» Exercise details: Your task is to write out exactly the lines of the listing below, from the first down to the line that holds "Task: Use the".

-- Data for analysis follows --

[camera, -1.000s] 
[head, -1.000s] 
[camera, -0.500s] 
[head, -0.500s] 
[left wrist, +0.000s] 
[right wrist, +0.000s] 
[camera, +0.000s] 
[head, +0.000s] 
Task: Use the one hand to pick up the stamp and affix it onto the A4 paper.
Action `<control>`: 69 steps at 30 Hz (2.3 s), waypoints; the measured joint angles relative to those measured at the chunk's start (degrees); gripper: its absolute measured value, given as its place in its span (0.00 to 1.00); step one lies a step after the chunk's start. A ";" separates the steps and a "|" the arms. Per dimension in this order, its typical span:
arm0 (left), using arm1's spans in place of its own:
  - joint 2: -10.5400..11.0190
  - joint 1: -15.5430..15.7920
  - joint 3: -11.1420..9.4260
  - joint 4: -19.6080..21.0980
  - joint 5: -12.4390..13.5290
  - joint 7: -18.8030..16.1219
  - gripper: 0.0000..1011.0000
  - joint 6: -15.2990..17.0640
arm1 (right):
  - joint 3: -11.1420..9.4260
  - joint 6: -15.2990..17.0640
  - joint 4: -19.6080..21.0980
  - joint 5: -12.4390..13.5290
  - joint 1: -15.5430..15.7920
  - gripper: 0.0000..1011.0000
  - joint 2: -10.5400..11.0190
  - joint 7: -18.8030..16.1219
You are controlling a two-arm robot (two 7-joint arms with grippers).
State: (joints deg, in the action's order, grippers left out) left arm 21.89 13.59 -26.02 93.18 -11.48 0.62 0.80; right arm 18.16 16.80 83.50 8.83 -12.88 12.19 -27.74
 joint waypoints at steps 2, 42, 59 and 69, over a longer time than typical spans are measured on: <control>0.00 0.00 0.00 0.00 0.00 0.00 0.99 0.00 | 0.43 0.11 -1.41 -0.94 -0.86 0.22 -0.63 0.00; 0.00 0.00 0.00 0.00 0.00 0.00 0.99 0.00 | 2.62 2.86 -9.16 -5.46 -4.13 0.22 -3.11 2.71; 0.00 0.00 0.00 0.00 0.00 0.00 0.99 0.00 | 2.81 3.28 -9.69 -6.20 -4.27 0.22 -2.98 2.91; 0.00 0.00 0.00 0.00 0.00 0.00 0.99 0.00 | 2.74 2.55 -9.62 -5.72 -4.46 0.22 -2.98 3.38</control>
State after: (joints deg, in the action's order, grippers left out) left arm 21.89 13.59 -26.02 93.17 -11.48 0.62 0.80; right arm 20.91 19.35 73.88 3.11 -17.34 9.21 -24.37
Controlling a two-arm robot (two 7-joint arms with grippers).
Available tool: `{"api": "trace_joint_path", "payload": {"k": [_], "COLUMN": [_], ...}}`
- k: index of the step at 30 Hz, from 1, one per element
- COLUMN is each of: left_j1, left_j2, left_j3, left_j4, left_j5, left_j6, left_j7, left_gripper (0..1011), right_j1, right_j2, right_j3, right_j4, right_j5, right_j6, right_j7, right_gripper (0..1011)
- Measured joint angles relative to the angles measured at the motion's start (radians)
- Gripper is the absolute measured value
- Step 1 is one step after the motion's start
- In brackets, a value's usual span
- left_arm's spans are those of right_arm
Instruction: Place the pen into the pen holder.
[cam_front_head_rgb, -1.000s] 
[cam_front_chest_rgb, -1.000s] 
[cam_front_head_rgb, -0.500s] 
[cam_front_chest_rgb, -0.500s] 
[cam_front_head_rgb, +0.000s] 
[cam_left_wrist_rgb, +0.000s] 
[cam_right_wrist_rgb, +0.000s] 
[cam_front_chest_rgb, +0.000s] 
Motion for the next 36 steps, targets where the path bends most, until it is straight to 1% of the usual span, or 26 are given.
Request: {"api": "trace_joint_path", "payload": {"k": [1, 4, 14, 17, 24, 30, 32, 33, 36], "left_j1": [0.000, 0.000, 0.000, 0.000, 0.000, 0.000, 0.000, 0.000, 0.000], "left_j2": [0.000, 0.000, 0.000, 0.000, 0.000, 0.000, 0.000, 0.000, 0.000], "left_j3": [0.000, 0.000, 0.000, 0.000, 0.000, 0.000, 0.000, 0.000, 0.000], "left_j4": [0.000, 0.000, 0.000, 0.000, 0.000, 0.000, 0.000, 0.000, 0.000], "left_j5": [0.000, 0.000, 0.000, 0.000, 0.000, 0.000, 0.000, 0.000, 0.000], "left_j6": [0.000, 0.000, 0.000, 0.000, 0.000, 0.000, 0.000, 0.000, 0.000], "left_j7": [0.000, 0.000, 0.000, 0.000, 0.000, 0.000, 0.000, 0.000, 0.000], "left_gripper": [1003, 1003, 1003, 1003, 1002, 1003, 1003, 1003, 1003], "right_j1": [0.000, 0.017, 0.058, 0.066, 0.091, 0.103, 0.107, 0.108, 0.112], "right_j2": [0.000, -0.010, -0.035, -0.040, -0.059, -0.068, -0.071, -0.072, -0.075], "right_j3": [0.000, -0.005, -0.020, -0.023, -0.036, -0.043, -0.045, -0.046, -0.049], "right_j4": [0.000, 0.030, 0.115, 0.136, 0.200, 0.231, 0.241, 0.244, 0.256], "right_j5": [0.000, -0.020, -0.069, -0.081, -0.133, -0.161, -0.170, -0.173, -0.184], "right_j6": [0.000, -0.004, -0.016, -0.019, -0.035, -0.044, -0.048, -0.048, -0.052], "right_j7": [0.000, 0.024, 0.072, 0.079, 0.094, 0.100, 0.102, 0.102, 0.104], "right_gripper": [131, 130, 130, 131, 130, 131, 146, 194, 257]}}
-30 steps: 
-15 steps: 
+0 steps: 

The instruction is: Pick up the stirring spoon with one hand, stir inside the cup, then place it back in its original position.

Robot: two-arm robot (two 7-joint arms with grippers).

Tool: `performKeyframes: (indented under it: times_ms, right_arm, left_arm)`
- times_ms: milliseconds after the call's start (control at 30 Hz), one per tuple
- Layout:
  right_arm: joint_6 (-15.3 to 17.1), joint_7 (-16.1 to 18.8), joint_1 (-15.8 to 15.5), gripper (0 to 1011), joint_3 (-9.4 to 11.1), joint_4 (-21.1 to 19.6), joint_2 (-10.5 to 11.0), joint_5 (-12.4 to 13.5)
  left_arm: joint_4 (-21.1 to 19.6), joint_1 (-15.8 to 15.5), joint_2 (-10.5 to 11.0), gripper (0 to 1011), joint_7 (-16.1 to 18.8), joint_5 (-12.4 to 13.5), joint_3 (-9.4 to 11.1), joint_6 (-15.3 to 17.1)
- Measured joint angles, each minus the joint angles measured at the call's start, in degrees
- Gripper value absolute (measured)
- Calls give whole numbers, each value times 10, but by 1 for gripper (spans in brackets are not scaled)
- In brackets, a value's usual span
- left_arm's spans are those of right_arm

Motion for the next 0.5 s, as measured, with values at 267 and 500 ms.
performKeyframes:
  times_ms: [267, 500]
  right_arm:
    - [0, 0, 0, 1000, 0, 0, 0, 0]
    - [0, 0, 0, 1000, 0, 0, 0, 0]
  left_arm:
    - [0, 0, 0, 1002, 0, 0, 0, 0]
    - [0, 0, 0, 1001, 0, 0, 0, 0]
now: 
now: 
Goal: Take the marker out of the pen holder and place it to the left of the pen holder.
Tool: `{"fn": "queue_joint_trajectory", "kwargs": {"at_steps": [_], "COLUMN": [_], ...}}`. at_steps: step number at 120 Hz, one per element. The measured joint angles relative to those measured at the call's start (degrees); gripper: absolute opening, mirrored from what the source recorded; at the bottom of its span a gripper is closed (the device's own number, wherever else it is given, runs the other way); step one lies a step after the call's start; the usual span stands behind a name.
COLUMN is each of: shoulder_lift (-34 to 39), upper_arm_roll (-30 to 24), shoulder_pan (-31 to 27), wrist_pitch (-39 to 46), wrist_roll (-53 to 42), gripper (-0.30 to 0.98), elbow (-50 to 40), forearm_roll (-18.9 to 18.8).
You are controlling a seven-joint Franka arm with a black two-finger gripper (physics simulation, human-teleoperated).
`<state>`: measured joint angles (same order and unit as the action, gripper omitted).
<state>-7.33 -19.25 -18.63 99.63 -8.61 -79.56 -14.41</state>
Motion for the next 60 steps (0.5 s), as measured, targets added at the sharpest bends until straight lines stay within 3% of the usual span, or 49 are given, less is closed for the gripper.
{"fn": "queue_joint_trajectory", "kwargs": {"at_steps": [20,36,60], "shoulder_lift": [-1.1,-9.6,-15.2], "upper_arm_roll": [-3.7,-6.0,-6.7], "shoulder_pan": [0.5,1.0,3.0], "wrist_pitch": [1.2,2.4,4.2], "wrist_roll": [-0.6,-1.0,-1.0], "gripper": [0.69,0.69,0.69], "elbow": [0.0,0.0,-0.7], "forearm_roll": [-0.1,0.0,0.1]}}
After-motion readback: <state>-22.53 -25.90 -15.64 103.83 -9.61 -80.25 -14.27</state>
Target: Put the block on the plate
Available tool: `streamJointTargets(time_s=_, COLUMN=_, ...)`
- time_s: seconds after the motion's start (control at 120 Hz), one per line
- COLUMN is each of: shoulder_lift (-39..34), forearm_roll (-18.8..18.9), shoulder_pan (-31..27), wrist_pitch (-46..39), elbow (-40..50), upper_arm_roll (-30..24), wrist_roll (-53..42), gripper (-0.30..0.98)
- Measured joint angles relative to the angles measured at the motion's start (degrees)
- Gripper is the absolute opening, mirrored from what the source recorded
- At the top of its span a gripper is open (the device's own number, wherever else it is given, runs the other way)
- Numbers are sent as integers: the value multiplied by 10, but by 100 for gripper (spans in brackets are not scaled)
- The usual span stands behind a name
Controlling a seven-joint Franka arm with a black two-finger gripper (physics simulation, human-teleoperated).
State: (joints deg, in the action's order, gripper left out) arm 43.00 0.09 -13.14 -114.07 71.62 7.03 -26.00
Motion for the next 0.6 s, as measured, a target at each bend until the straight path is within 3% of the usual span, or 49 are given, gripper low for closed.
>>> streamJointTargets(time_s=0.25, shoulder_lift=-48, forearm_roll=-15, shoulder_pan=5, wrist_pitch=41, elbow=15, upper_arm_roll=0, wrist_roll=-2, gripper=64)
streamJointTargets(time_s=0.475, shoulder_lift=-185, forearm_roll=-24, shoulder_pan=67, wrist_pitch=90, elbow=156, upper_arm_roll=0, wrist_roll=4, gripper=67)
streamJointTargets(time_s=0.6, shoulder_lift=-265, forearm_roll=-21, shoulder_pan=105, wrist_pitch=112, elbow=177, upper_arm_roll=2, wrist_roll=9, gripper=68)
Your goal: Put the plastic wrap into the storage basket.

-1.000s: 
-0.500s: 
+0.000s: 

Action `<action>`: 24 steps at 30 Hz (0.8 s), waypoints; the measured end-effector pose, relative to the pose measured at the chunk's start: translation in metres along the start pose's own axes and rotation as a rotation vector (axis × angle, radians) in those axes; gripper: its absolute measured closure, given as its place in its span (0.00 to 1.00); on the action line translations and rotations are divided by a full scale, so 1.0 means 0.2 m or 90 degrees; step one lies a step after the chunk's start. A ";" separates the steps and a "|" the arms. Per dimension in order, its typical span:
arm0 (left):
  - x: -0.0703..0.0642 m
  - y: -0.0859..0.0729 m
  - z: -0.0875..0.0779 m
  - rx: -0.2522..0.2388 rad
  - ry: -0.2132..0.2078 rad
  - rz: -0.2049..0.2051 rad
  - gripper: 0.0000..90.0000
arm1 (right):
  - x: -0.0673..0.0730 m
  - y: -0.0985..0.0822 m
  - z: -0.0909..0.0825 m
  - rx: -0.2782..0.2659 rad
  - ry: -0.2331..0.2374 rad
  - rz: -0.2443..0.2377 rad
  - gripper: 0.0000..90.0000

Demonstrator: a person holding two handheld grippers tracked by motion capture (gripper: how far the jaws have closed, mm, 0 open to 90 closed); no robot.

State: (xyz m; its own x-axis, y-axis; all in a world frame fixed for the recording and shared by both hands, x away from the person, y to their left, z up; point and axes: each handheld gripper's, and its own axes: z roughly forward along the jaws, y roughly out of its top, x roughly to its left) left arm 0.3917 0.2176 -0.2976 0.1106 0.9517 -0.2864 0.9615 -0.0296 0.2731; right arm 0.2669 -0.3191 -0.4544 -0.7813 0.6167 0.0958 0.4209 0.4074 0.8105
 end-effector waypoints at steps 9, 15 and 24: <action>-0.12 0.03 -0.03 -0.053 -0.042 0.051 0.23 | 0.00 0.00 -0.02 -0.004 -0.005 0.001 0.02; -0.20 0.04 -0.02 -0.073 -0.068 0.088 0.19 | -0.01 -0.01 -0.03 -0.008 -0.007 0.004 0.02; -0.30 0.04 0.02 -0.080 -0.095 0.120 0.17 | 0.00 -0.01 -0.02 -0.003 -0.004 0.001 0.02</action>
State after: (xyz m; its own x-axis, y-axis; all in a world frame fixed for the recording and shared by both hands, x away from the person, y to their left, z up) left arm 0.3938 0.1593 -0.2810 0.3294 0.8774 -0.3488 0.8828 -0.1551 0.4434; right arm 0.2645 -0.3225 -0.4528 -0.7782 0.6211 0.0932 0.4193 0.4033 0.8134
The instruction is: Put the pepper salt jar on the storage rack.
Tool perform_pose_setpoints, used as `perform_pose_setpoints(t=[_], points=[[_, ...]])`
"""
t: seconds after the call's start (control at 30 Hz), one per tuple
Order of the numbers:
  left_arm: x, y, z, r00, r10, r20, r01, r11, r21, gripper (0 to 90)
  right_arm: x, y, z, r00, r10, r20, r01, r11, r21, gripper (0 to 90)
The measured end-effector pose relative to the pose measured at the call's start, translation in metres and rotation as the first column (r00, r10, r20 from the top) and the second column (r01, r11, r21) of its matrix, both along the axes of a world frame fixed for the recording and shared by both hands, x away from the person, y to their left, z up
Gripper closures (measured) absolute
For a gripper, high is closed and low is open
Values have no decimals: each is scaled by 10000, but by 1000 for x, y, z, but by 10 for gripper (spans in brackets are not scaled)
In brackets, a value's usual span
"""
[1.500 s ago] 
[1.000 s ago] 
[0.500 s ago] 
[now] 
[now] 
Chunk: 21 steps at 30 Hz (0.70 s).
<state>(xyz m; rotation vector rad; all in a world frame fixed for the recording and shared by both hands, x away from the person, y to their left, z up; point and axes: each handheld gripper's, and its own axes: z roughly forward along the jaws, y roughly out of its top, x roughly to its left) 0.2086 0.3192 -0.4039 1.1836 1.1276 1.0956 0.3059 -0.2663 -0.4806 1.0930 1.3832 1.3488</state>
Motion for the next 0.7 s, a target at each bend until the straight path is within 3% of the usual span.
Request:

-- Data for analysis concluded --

» Task result:
[camera, -1.000s] 
[head, -1.000s] 
[camera, -0.500s] 
[head, -0.500s] 
[left wrist, +0.000s] 
[right wrist, +0.000s] 
[camera, +0.000s] 
[head, +0.000s] 
Task: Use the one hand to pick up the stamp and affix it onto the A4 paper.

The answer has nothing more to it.